Kur'an-ı Kerim ve Türkçe Meali Sayfa 539
12. O Gün kâfirler ve münafıklar karanlıklar içinde cehenneme doğru yol alırlarken, inanan erkek ve kadınların imanları ve güzel davranışları sayesinde kazandıkları nurlarının, cennete giden yolu aydınlatmak için önlerinden ve sağ taraflarından hızla akıp gittiğini göreceksin.
Onlara denilecek ki: "Bugün size müjdeler olsun! Sizin ödülünüz, ağaçlarının altından ırmaklar çağıldayan ve sonsuza dek içinde yaşayacağınız cennet bahçeleridir. İşte en büyük kurtuluş budur."

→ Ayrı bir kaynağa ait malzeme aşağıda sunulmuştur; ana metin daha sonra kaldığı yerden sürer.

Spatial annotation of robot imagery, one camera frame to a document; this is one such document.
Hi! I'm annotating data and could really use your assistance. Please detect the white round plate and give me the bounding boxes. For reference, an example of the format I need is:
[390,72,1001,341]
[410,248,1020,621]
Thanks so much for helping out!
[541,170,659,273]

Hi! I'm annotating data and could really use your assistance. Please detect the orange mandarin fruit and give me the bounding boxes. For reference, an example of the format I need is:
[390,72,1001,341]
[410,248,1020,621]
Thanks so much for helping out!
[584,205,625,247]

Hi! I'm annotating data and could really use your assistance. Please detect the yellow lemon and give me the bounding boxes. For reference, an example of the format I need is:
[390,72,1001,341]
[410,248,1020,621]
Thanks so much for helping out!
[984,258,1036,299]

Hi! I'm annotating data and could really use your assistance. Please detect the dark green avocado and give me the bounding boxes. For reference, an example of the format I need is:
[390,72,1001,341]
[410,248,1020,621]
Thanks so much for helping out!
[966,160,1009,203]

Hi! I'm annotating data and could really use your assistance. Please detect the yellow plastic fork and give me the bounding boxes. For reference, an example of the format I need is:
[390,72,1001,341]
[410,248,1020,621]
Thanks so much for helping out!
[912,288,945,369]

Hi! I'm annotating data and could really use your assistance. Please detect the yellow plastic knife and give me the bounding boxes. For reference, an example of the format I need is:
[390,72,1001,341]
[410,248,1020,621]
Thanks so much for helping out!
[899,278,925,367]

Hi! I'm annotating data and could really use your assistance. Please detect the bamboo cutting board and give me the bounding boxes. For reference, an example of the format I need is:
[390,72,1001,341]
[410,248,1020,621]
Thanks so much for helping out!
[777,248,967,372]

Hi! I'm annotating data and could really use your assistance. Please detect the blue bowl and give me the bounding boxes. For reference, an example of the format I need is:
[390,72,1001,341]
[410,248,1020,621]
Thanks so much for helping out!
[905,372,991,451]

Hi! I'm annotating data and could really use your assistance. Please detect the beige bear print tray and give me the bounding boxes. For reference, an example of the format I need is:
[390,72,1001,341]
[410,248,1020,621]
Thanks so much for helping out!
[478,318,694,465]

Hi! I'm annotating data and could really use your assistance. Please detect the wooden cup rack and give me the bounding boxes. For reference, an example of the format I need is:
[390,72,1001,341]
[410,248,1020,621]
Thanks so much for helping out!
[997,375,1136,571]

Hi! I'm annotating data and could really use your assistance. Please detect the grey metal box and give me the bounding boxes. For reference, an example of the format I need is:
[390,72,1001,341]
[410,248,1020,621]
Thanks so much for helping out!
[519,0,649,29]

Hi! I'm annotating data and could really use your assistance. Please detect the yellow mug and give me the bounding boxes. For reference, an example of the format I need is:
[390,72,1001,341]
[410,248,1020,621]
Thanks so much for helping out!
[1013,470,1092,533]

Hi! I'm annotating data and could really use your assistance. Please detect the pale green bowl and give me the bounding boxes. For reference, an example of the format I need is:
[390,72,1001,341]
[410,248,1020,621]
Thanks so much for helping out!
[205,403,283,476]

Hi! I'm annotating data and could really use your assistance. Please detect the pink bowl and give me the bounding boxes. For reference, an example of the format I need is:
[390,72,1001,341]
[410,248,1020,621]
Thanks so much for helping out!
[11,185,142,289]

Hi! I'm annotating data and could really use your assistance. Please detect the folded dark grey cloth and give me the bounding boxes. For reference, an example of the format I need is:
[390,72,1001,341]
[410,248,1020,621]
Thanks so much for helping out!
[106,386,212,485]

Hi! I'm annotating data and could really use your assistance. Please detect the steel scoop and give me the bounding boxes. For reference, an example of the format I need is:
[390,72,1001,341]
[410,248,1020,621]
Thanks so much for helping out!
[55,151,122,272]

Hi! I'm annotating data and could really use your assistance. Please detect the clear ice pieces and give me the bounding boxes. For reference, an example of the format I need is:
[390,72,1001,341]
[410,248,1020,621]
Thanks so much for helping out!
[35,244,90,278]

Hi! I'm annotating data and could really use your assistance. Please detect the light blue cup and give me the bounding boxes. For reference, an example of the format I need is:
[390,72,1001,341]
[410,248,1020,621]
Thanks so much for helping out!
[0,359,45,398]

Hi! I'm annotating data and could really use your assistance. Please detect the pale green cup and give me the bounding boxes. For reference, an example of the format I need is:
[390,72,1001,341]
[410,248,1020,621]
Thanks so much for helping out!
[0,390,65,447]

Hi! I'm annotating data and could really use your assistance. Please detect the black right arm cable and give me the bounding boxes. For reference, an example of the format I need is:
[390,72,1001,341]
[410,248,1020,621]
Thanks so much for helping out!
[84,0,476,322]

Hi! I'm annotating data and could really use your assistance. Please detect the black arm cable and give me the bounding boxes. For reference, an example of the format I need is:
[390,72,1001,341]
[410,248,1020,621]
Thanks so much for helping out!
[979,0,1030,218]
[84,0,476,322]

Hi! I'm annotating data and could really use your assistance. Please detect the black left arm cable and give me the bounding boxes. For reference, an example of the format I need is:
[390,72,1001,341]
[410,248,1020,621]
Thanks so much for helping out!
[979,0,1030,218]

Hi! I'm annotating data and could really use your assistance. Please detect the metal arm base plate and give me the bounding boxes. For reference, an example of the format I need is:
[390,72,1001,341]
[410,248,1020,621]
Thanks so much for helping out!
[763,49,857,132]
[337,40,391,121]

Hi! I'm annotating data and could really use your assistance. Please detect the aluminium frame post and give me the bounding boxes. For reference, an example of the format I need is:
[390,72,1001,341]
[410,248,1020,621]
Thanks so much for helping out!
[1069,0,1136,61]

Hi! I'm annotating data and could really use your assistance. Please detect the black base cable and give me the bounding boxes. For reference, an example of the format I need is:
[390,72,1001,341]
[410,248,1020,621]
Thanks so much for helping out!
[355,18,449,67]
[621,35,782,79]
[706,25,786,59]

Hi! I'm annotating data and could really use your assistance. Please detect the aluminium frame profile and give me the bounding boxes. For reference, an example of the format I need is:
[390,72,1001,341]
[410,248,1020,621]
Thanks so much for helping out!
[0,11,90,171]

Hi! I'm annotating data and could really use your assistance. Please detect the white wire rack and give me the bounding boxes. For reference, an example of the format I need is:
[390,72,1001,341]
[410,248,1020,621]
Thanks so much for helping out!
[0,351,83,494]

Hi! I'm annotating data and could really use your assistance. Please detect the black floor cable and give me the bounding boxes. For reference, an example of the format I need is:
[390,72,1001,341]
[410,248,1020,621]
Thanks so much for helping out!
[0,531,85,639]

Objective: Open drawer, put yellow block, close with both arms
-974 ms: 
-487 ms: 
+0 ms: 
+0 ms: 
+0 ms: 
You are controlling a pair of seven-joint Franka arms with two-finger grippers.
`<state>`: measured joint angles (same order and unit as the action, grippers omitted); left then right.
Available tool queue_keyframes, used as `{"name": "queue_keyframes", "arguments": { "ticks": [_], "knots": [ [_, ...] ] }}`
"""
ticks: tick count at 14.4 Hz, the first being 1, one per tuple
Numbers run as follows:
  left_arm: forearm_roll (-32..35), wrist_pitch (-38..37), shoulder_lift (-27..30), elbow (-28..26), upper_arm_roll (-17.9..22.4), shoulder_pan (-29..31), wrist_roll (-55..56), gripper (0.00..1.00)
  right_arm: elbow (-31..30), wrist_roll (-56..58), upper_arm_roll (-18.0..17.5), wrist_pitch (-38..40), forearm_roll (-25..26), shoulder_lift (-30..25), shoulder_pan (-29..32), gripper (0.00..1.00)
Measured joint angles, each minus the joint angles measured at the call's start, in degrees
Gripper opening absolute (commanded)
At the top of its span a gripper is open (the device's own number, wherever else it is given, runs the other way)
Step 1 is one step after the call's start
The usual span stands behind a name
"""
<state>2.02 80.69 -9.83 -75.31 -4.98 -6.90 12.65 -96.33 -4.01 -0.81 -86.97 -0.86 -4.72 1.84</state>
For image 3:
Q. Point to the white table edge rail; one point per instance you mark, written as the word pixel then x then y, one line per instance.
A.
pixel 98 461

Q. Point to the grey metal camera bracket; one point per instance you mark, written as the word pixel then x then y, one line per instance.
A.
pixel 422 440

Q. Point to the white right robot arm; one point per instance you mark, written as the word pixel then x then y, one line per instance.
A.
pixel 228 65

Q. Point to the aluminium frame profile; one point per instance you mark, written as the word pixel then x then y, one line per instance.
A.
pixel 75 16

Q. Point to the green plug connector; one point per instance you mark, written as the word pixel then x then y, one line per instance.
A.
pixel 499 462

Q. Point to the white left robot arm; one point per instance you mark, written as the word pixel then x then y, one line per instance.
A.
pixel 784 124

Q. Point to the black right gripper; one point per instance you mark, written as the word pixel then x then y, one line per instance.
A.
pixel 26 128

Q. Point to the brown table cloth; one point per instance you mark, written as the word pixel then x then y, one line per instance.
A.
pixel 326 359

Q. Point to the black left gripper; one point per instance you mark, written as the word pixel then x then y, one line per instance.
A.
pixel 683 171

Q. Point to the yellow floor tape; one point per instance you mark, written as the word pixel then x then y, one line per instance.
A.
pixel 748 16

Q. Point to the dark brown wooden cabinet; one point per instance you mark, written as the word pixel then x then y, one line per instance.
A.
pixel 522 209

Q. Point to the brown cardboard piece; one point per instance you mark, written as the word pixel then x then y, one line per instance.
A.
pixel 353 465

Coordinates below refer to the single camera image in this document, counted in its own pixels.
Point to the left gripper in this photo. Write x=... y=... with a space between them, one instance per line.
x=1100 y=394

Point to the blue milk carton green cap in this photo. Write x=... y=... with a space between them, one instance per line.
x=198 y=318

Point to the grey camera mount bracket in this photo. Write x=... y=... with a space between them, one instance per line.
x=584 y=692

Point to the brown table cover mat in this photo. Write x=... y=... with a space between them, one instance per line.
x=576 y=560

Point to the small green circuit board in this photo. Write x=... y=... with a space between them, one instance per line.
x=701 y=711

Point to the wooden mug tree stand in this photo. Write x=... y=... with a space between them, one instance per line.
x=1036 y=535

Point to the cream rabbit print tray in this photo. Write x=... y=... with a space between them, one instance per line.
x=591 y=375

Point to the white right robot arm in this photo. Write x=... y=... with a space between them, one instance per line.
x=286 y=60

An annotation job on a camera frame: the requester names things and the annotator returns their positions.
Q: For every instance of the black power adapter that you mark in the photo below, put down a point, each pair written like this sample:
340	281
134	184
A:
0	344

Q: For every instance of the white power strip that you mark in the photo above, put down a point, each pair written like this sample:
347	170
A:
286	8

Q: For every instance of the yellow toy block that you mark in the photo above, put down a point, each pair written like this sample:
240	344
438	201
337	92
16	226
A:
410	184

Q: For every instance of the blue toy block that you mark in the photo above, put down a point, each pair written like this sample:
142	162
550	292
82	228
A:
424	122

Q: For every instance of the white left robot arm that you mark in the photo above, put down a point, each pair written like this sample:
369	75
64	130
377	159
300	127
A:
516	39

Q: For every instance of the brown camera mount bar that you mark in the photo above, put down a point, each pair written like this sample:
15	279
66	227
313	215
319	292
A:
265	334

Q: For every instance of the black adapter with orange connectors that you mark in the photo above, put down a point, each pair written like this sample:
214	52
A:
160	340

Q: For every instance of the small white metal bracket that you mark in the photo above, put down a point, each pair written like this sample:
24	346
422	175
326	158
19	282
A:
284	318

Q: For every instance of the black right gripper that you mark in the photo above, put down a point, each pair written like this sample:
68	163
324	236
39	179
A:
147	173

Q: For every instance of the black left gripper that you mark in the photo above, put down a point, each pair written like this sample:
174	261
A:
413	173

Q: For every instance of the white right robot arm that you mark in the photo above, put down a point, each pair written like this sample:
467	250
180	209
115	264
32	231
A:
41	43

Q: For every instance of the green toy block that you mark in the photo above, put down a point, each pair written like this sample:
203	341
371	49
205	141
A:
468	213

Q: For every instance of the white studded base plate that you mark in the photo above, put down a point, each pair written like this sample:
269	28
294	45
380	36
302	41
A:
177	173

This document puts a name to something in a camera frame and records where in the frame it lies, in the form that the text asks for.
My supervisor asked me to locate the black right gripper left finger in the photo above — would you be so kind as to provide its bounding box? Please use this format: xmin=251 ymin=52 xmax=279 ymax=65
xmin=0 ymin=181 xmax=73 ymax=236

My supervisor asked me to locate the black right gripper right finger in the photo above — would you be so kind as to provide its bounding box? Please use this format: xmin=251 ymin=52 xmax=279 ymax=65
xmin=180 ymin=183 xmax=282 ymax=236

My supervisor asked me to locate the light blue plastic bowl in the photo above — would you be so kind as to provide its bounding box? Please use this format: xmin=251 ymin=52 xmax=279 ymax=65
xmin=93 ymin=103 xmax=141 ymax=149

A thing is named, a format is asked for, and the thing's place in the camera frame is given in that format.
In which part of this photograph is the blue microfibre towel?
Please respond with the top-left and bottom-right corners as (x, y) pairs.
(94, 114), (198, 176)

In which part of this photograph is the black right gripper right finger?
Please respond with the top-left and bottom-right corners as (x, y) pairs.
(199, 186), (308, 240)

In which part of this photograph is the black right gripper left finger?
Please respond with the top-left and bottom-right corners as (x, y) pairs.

13. O gün karanlıkta kalan ikiyüzlü erkekler ve kadınlar müminlere yalvararak, "Ne olur bizden tarafa bir bakın da, sizin nurunuzdan alıp aydınlanalım!" diyecekler. Fakat onlara, "Hayır!" denilecek, "Bunu elde etmenin yeri burası değil, dünya hayatıdır. O hâlde arkanıza dönün de, nuru geçmişteki hayatınızda arayın." denilecek.
Böylece müminlerle münafıkların arasına, iç kısmında ilâhî rahmet bulunan, dış yüzü ise cehennemdeki azaba bakan ve bir taraftan diğerine geçiş kapısı olan yüksek bir sur çekilecektir.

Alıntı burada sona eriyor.